In einer Demokratie mit einer
Verfassung sollte die Souveränität vom Volk ausgehen.
These 1: Solange sich in Europa die
überwiegende Mehrzahl der Menschen in ihrer Identität noch mehr als
Teil eines Staatsvolkes als als Teil des europäischen Volkes
begreifen, solange geht von den einzelnen Völkern die Souveränität
aus und solange sollte die Kompetenz-Kompetenz auf
nationalstaatlicher Ebene verbleiben.
These2: Langfristig ist die Vision
eines zentral verfassten Europas, legitimiert durch ein europäisches
Staatsvolk, dennoch sinnvoll.
These 3: Auch wenn die
Kompetenz-Kompetenz auf nationaler Ebene verbleibt, ist es sinnvoll
und möglich eine demokratisch verfasste europäische Föderation zu
schaffen, bei der eine europäische Exekutive, Legislative und
Judikative in einigen Politikbereichen die wichtigste Ebene
darstellt.
These 4: Um dort hinzugelangen, sollten
wir einen europaweiten Diskurs führen und die bestehende Europäische
Union auf dem jetzigen Stand fortführen, aber nicht versuchen
kurzfristig weiter Souveränität nach Brüssel abzugeben. Sollte der
Euro nicht mehr zu halten sein und die Euro-Zone (17 Staaten)
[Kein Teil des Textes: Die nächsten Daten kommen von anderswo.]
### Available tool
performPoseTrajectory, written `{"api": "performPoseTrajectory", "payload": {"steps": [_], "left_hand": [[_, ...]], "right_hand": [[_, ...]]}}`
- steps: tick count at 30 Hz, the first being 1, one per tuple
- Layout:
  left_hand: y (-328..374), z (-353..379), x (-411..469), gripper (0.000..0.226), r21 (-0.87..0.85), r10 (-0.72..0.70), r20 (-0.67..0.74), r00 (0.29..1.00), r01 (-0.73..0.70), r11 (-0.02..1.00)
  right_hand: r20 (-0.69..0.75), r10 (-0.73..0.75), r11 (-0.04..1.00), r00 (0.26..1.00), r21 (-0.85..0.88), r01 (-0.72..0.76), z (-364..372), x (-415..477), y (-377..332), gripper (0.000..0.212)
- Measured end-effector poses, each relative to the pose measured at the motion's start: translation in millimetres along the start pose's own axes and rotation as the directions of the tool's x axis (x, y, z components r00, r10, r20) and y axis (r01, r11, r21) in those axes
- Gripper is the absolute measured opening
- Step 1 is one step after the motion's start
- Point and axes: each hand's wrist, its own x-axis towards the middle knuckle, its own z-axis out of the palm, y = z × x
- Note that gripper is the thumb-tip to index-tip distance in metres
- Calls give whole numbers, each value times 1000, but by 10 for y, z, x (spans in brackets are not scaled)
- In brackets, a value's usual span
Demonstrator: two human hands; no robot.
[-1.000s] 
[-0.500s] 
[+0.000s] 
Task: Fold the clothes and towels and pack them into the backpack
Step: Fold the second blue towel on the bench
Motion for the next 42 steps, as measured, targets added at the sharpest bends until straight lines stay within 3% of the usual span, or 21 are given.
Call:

zerbrechen, sollten wir auf der Ebene der Europäischen Union (27
Staaten) auf der derzeitigen Vertragsbasis weiter zusammenarbeiten.
weitere Fragen:
Ist die Tatsache, dass in Europa viele
Sprachen gesprochen werden, die für die Menschen identitätsstiftend
sind, ein Hinderungsgrund, um langfristig zu einem europäischen
Staatsvolk als souveräner verfassungsgebender Ausgangspunkt für
eine europäische Föderation mit Bundesstaatscharakter zu gelangen?
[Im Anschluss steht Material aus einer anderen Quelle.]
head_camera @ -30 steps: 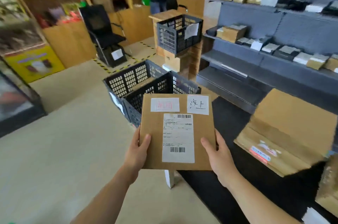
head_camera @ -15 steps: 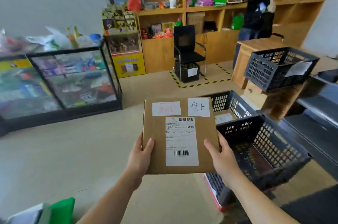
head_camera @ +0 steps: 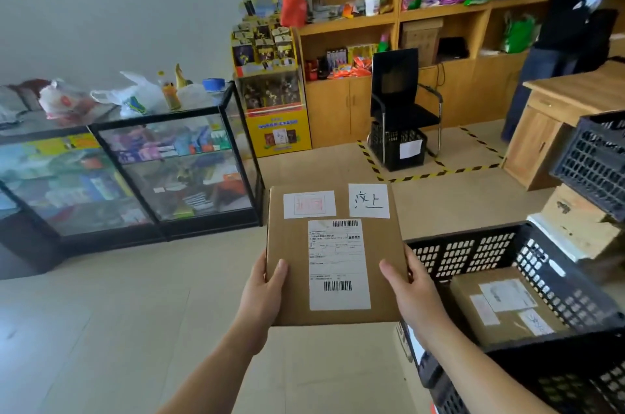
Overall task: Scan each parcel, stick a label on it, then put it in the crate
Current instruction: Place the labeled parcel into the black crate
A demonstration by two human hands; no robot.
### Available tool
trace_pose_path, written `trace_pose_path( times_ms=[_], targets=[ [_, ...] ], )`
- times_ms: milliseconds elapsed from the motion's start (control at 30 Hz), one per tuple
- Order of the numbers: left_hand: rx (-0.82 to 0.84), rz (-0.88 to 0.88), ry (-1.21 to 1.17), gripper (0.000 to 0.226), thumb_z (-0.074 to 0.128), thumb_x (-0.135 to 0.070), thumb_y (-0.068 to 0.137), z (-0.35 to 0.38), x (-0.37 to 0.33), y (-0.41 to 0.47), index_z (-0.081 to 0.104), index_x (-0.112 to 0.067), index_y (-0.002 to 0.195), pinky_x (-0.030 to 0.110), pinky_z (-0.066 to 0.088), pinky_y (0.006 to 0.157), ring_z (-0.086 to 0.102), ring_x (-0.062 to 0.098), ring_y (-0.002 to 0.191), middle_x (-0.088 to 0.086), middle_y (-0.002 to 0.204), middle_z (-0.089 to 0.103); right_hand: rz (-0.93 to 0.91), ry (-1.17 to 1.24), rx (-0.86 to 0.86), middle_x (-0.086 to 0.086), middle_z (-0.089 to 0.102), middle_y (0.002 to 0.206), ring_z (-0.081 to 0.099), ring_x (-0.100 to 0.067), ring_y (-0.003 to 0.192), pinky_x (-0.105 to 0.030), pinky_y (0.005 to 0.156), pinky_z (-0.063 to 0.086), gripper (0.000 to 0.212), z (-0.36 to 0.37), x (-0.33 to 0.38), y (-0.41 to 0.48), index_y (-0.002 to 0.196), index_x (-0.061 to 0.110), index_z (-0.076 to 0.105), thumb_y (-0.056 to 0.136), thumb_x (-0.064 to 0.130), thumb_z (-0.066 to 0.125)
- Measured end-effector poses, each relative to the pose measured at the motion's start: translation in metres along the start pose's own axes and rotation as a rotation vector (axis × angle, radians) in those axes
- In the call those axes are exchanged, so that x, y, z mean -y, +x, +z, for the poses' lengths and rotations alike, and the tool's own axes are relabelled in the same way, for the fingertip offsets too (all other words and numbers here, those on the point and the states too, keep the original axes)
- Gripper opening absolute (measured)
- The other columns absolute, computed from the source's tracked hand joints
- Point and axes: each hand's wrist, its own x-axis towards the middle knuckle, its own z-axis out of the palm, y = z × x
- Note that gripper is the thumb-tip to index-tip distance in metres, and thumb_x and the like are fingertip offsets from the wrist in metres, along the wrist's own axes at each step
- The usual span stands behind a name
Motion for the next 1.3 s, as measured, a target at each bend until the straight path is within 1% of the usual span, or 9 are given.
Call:
trace_pose_path(
  times_ms=[167,300,567,700,800,900,967,1133,1300],
  targets=[
    [0.037,-0.018,0.024,0.046,0.05,-0.046,0.102,0.052,-0.041,0.1,0.04,-0.042,0.146,0.031,0.057,0.077,0.068,0.012,0.104,-0.012,0.123,0.066,0.054,0.051,-0.057,0.016,0.071,0.124,0.07,-0.007,0.11,-0.039,0.094,0.06,0.047,-0.017,0.009,0.103,0.145,0.043,0.048,0.101,0.033,0.063],
    [0.176,-0.025,0.069,0.036,0.052,-0.043,0.102,0.12,-0.062,0.168,0.046,-0.045,0.138,0.03,0.056,0.075,0.069,0.01,0.102,-0.014,0.119,0.068,0.1,0.103,-0.225,0.019,0.073,0.118,0.071,-0.004,0.104,-0.027,0.081,0.06,0.045,-0.054,0.005,0.151,0.138,0.047,0.05,0.101,0.024,0.063],
    [0.722,-0.044,0.314,0.038,0.064,-0.032,0.098,0.311,-0.06,0.278,0.043,-0.031,0.13,0.028,0.052,0.075,0.065,0.011,0.107,-0.009,0.124,0.062,0.271,0.238,-0.822,0.019,0.072,0.114,0.07,-0.008,0.102,-0.03,0.081,0.055,0.048,-0.143,-0.038,0.183,0.139,0.049,0.042,0.102,0.026,0.062],
    [1.01,-0.109,0.506,0.043,0.068,-0.024,0.094,0.397,-0.042,0.312,0.046,-0.023,0.13,0.029,0.053,0.075,0.066,0.014,0.104,-0.006,0.121,0.065,0.442,0.326,-1.162,0.008,0.061,0.129,0.062,-0.013,0.105,-0.037,0.084,0.052,0.057,-0.161,-0.069,0.179,0.149,0.031,0.036,0.1,0.022,0.064],
    [1.175,-0.105,0.669,0.041,0.066,-0.02,0.089,0.452,-0.023,0.319,0.05,-0.023,0.127,0.031,0.053,0.075,0.066,0.016,0.101,-0.006,0.116,0.065,0.587,0.362,-1.303,0.008,0.06,0.118,0.062,-0.017,0.104,-0.042,0.088,0.052,0.059,-0.173,-0.095,0.177,0.151,0.024,0.039,0.099,0.025,0.066],
    [1.247,-0.05,0.811,0.025,0.062,-0.014,0.093,0.505,-0.002,0.319,0.057,-0.016,0.118,0.024,0.052,0.066,0.066,0.013,0.089,-0.005,0.101,0.067,0.712,0.365,-1.355,0.005,0.061,0.117,0.063,-0.021,0.102,-0.043,0.086,0.055,0.053,-0.198,-0.114,0.186,0.149,0.025,0.044,0.1,0.031,0.063],
    [1.268,-0.002,0.89,0.021,0.061,-0.02,0.093,0.54,0.017,0.319,0.06,-0.016,0.113,0.029,0.056,0.072,0.067,0.017,0.09,0.001,0.105,0.07,0.769,0.35,-1.366,0.004,0.062,0.115,0.063,-0.022,0.099,-0.04,0.077,0.056,0.049,-0.222,-0.127,0.196,0.147,0.024,0.047,0.101,0.033,0.06],
    [1.262,0.155,1.082,0.046,0.054,-0.03,0.096,0.609,0.082,0.326,0.052,-0.011,0.138,0.04,0.051,0.096,0.061,0.03,0.111,0.009,0.129,0.063,0.844,0.259,-1.384,0.001,0.062,0.115,0.062,-0.025,0.104,-0.044,0.092,0.054,0.044,-0.284,-0.183,0.219,0.142,0.021,0.052,0.1,0.032,0.059],
    [1.273,0.134,1.065,0.048,0.051,-0.032,0.101,0.644,0.14,0.338,0.043,-0.012,0.145,0.043,0.052,0.099,0.059,0.028,0.111,0.009,0.132,0.06,0.864,0.219,-1.385,-0.002,0.063,0.112,0.058,-0.021,0.095,-0.034,0.082,0.048,0.042,-0.314,-0.243,0.235,0.14,0.017,0.053,0.1,0.028,0.059]
  ],
)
Es erschwert sicher die Sache, ist aber kein absoluter
Hinderungsgrund. Die Schweiz zeigt, dass eine nationale Identität
auch bei mehreren Sprachen möglich ist. In der Schweiz gibt es aber
einen Gründungsmythos, der identitätsstiftend ist und eine
gemeinsame Geschichte. Und es gab wohl einen sehr großen Druck sich
gegen übermächtige Gegner zusammenzuschließen. Ich denke mit den
Erfahrungen aus dem 2. Weltkrieg und der historischen Entwicklung der
Europäischen Union, mit den „Gründervätern“ De Gaulle und
Adenauer haben auch wir eine identitätsstiftende Geschichte als
Europäer, eingebettet in den weiten historischen Kontext der
europäischen Geschichte mit der griechisch/römischen Zivilisation
und dem christlich-jüdischen Erbe. Ich denke aber, dass zu unserer
Geschichte kurz-und mittelfristig eher eine europäischen Föderation
passt, bei der die Kompetenz-Kompetenz noch auf nationalstaatlicher
Ebene liegt, als dazu bereits jetzt einen föderalen Bundesstaat nach
amerikanischem Vorbild zu gestalten. Ich glaube ein guter Umgang mit
der aktuellen Finanz-und Eurozonenkrise kann aber dazu beitragen in
diesem Sinne weiter zusammenzuwachsen. Das hiese für mich aber eher
Euroaustritte und Staatsinsolvenzen zuzulassen und dabei die
Erfahrung zu machen, dass uns das in Europa eben nicht
auseinanderreisst!
Würde in einem europäischen Bundesstaat
sich letztlich eine gemeinsame Amts- und Geschäftssprache
durchsetzen, was bei globaler Perspektive wohl Englisch wäre?
Ich
vermute ja und für mich persönlich wäre es in Ordnung, da ich
zwei Jahre in England gelebt habe. Ich vermute aber, dass es bei der
Mehrheit der Europäer dazu eher Vorbehalte gibt. Vielleicht entschärft sich aber bis dahin dieses Problem durch technische Hilfsmittel wie spracherkennungsbasierte simultane Übersetzungsprogramme auf Smartphones oder ähnlichem.